Disclosure of Invention
In view of the foregoing drawbacks or shortcomings of the prior art, it is desirable to provide an oil and gas pipeline leakage monitoring system that enables high-precision real-time monitoring of oil and gas pipeline leakage.
The utility model provides an oil gas pipeline leakage monitoring system, which comprises:
the signal acquisition equipment consists of a static pressure sensor, a dynamic pressure sensor and a flow sensor, wherein a plurality of monitoring points are arranged along the oil gas pipeline, and the signal acquisition equipment is installed at the monitoring points;
the signal conditioner is connected with the signal acquisition equipment and is used for processing the signal output by the signal acquisition equipment to obtain a pure signal;
the acquisition controller is connected with the signal conditioner and is used for acquiring signals processed by the signal conditioner;
and the leakage monitoring server is connected with the acquisition controller through communication equipment and is used for monitoring leakage of the oil and gas pipeline.
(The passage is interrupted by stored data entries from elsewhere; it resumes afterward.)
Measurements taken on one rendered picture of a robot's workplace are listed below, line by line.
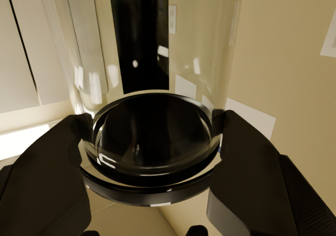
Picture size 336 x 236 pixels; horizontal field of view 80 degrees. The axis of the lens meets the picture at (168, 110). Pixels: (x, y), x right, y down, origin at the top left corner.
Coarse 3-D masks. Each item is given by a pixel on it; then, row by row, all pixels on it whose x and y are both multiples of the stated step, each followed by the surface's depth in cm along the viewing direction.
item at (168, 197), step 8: (88, 184) 11; (96, 184) 10; (200, 184) 10; (208, 184) 11; (104, 192) 10; (112, 192) 10; (120, 192) 10; (168, 192) 10; (176, 192) 10; (184, 192) 10; (192, 192) 10; (120, 200) 10; (128, 200) 10; (136, 200) 10; (144, 200) 10; (152, 200) 10; (160, 200) 10; (168, 200) 10; (176, 200) 10
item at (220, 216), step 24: (240, 120) 11; (240, 144) 9; (264, 144) 9; (216, 168) 8; (240, 168) 8; (264, 168) 8; (216, 192) 7; (240, 192) 7; (264, 192) 7; (216, 216) 7; (240, 216) 6; (264, 216) 6; (288, 216) 6
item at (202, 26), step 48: (48, 0) 7; (96, 0) 6; (144, 0) 6; (192, 0) 6; (240, 0) 8; (96, 48) 7; (144, 48) 7; (192, 48) 7; (96, 96) 8; (144, 96) 8; (192, 96) 8; (96, 144) 10; (144, 144) 9; (192, 144) 10; (96, 192) 11; (144, 192) 9
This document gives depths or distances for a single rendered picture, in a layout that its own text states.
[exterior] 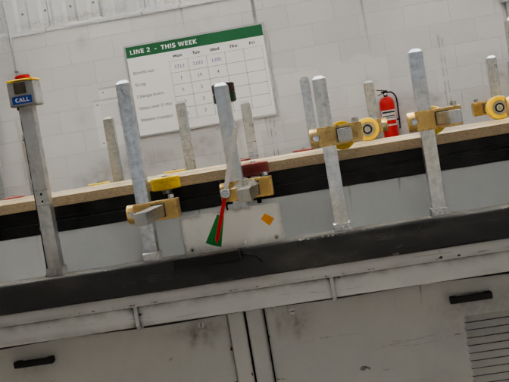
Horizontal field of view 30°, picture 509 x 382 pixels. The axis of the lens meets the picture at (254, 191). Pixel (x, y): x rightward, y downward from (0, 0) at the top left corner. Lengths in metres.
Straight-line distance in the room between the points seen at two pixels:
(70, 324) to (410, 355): 0.95
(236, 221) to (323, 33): 7.26
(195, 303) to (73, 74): 7.54
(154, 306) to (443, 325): 0.82
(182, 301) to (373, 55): 7.28
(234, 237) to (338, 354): 0.52
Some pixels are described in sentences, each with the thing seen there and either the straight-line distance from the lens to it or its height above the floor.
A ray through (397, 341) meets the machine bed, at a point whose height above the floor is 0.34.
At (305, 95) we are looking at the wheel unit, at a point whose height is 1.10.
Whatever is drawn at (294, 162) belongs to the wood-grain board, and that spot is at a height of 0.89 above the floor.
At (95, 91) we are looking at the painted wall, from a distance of 9.87.
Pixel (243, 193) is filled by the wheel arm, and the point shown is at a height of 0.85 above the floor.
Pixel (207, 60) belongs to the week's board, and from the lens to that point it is 9.66.
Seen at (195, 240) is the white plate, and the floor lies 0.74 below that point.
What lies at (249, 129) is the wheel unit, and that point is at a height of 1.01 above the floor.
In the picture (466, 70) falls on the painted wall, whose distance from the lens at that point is 9.70.
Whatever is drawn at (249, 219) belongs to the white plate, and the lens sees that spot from 2.44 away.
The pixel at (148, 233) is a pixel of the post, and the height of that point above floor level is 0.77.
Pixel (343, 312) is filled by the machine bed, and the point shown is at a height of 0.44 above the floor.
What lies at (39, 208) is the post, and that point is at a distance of 2.54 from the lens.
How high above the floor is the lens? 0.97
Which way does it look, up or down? 3 degrees down
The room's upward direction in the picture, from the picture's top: 9 degrees counter-clockwise
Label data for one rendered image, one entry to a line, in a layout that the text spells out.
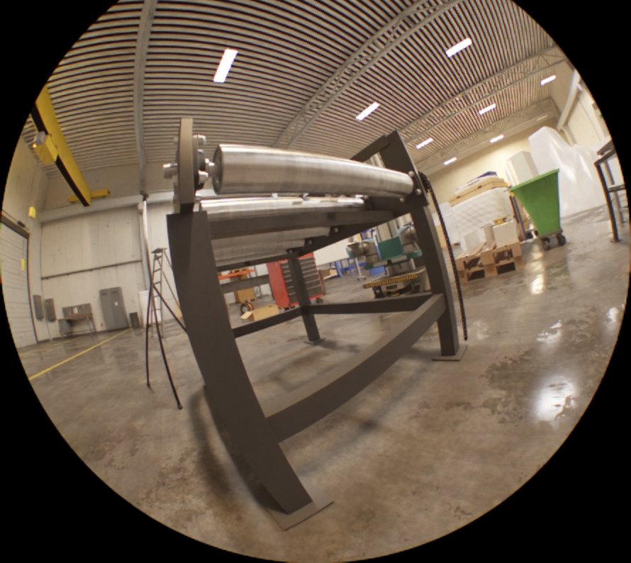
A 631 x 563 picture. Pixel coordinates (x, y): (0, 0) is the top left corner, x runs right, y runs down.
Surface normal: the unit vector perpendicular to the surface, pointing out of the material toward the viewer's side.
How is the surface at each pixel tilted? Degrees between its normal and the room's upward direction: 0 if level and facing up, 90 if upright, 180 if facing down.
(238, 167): 115
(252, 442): 90
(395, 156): 90
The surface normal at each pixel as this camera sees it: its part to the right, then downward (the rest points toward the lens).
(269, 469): 0.57, -0.24
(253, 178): 0.58, 0.55
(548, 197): -0.79, 0.35
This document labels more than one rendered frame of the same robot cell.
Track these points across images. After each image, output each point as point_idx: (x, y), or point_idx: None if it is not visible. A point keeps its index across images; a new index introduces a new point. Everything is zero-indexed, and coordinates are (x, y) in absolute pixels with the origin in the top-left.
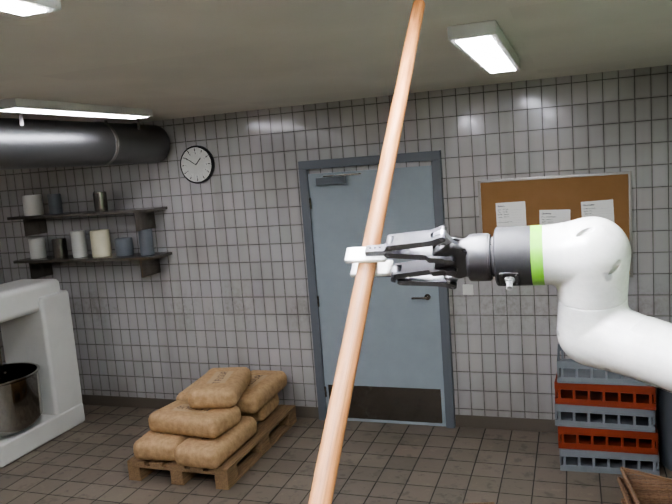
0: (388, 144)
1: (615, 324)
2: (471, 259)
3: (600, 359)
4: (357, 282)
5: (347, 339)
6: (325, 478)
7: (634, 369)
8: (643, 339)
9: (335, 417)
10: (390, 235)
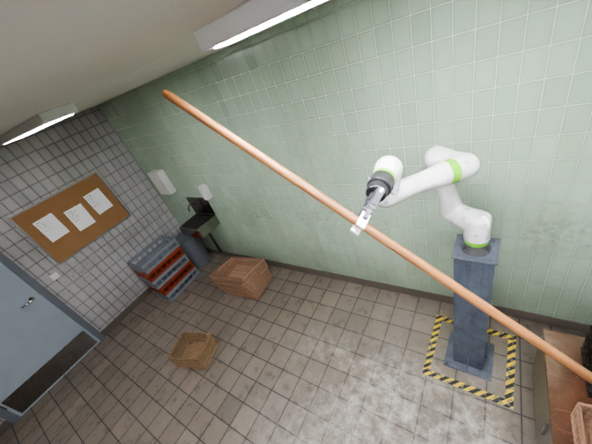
0: (292, 173)
1: (402, 186)
2: (386, 192)
3: (402, 199)
4: (376, 232)
5: (405, 250)
6: (463, 287)
7: (411, 195)
8: (411, 184)
9: (440, 271)
10: (370, 203)
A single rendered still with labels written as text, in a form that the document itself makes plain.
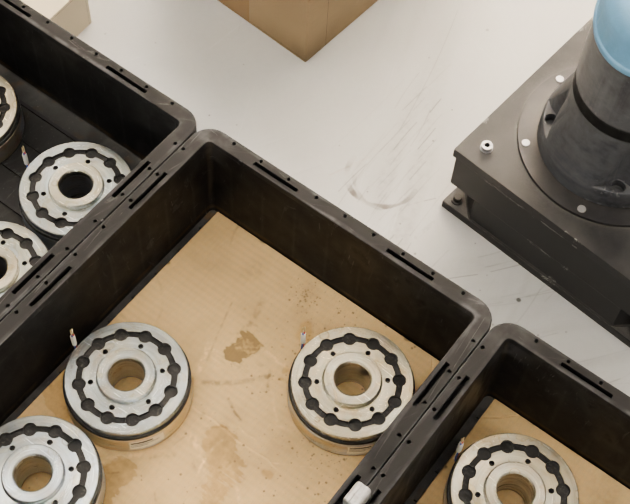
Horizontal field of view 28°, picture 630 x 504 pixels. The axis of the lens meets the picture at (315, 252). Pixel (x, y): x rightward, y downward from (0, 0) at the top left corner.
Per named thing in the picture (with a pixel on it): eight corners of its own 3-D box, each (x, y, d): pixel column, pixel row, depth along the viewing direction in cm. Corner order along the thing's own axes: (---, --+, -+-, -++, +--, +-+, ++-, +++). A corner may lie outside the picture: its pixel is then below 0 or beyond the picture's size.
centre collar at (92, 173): (70, 157, 113) (69, 152, 112) (115, 180, 111) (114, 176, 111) (37, 196, 110) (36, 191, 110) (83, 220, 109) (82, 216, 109)
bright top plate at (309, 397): (346, 307, 106) (347, 304, 106) (438, 382, 103) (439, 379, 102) (264, 386, 102) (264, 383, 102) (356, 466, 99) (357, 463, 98)
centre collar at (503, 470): (507, 451, 99) (509, 448, 99) (558, 491, 98) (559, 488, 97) (470, 495, 97) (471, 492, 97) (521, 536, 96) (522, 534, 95)
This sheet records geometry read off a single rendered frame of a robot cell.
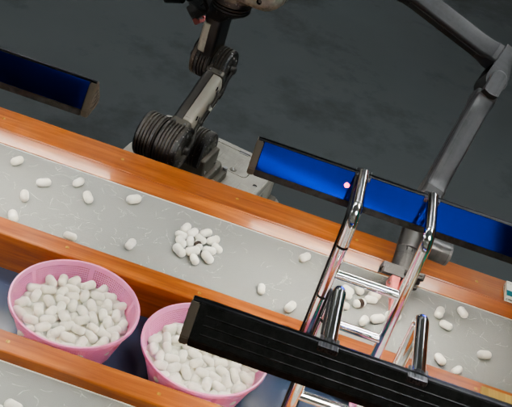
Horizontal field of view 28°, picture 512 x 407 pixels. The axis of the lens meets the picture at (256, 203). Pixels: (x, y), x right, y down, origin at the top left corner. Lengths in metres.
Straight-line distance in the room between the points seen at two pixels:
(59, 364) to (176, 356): 0.25
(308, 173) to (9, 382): 0.72
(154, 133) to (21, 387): 0.96
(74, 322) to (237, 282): 0.41
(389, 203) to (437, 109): 3.08
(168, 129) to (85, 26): 2.27
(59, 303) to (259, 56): 3.09
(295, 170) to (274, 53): 3.06
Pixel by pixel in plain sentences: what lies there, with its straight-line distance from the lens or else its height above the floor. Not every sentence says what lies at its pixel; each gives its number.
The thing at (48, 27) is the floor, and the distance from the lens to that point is 4.81.
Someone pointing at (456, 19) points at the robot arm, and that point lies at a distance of 2.60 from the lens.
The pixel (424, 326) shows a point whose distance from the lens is 1.74.
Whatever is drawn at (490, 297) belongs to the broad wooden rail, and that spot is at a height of 0.76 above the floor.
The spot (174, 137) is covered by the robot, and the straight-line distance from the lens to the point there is 2.66.
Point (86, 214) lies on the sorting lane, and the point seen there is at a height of 0.74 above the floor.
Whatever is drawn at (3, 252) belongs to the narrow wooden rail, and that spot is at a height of 0.72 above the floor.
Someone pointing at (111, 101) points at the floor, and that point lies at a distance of 4.32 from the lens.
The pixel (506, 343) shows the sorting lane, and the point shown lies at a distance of 2.47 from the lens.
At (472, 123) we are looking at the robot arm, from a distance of 2.52.
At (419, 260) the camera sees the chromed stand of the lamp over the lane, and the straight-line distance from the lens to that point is 2.00.
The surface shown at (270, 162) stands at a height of 1.08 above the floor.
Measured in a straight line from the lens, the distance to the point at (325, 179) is 2.09.
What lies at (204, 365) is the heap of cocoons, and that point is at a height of 0.73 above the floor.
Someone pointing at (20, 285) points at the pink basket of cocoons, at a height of 0.75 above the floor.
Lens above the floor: 2.14
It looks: 33 degrees down
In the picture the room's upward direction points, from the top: 18 degrees clockwise
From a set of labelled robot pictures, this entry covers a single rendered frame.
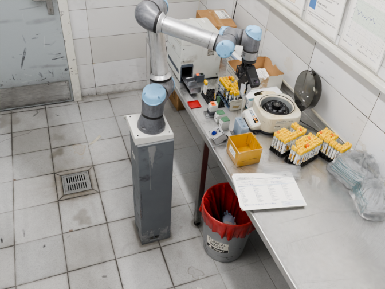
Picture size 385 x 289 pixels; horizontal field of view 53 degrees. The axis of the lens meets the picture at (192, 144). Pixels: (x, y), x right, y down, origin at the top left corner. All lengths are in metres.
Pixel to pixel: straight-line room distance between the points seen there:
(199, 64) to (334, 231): 1.32
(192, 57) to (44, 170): 1.52
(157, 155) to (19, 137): 1.78
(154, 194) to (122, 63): 1.87
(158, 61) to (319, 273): 1.22
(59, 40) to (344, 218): 2.72
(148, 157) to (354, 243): 1.08
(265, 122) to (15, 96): 2.48
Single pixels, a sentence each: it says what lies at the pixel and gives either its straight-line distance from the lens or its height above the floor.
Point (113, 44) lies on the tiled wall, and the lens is 3.76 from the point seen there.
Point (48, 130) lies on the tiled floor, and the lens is 3.62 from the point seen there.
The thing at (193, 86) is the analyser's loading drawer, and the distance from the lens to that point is 2.41.
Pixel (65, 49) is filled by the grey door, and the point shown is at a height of 0.55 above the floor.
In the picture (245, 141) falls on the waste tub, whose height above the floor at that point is 0.92.
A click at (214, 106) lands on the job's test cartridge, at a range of 2.20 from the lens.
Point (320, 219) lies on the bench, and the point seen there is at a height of 0.87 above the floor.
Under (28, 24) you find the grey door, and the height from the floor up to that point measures 0.80.
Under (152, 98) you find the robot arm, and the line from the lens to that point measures 1.91.
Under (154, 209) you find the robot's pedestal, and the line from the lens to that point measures 2.41.
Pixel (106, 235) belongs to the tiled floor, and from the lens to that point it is 2.73.
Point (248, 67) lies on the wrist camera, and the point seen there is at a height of 1.29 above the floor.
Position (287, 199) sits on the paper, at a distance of 1.83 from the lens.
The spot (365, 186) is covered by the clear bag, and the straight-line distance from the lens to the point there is 1.92.
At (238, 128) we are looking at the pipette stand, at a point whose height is 0.94.
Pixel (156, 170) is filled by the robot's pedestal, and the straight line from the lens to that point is 2.16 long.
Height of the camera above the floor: 2.20
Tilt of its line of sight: 41 degrees down
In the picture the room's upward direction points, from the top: 5 degrees clockwise
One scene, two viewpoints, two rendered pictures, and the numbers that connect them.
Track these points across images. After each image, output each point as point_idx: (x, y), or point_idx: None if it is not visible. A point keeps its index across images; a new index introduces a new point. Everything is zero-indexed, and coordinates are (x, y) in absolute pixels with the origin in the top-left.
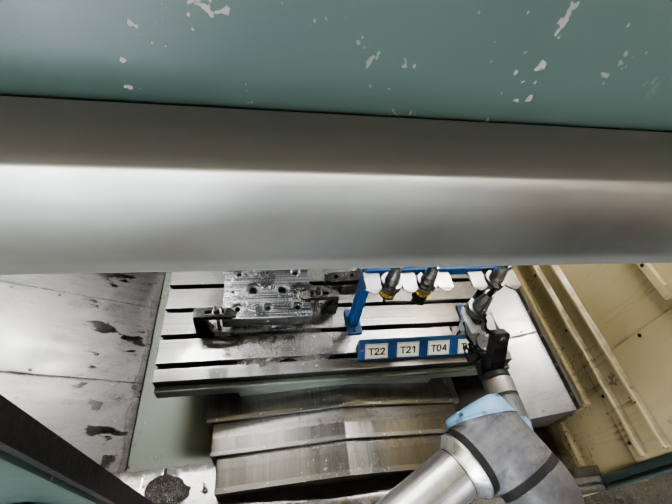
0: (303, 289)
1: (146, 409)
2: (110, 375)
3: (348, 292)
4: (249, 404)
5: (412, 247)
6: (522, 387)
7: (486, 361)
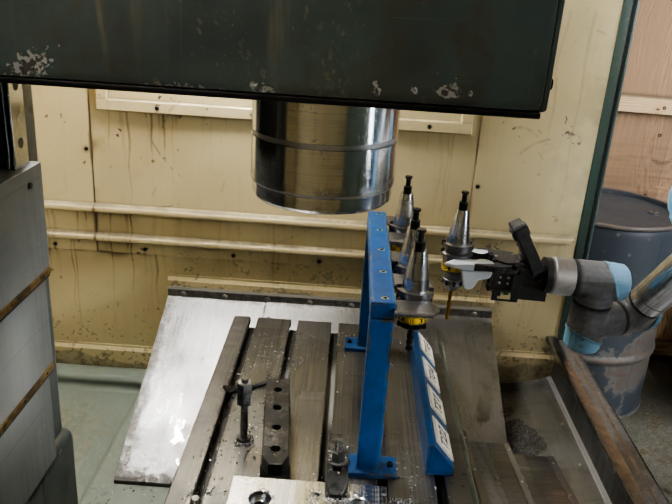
0: (314, 490)
1: None
2: None
3: (293, 461)
4: None
5: None
6: (454, 356)
7: (534, 266)
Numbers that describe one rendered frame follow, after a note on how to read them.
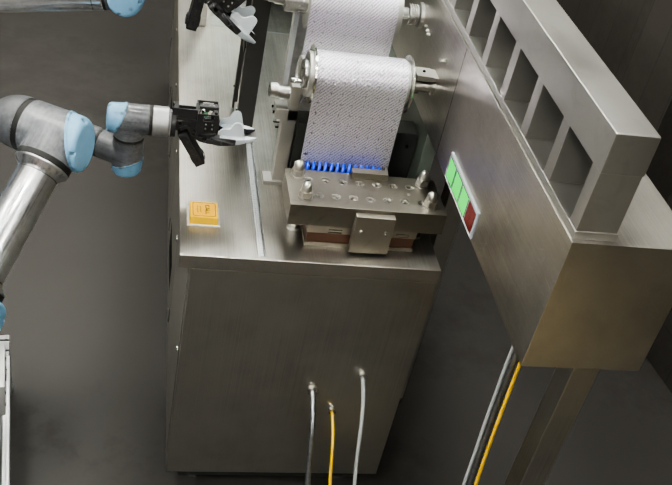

Further, the signal conditioner includes:
the current loop unit is electrically connected with the signal acquisition equipment and is used for converting a current signal output by the signal acquisition equipment into a voltage signal;
the first signal conditioning unit is electrically connected with the current loop unit and comprises a low-pass filter circuit and an FIR second-order active low-pass filter circuit, and is used for eliminating high-frequency interference signals of the voltage signals;
the first signal output unit is electrically connected with the first signal conditioning unit and is used for adjusting the range of the output signal of the first signal conditioning unit to +/-5V;
the first microprocessor is electrically connected with the first signal output unit;
the temperature acquisition unit is electrically connected with the first microprocessor and is used for acquiring the ambient temperature;
the first power supply unit is respectively and electrically connected with the current loop unit, the first signal conditioning unit, the first signal output unit, the temperature acquisition unit and the first microprocessor.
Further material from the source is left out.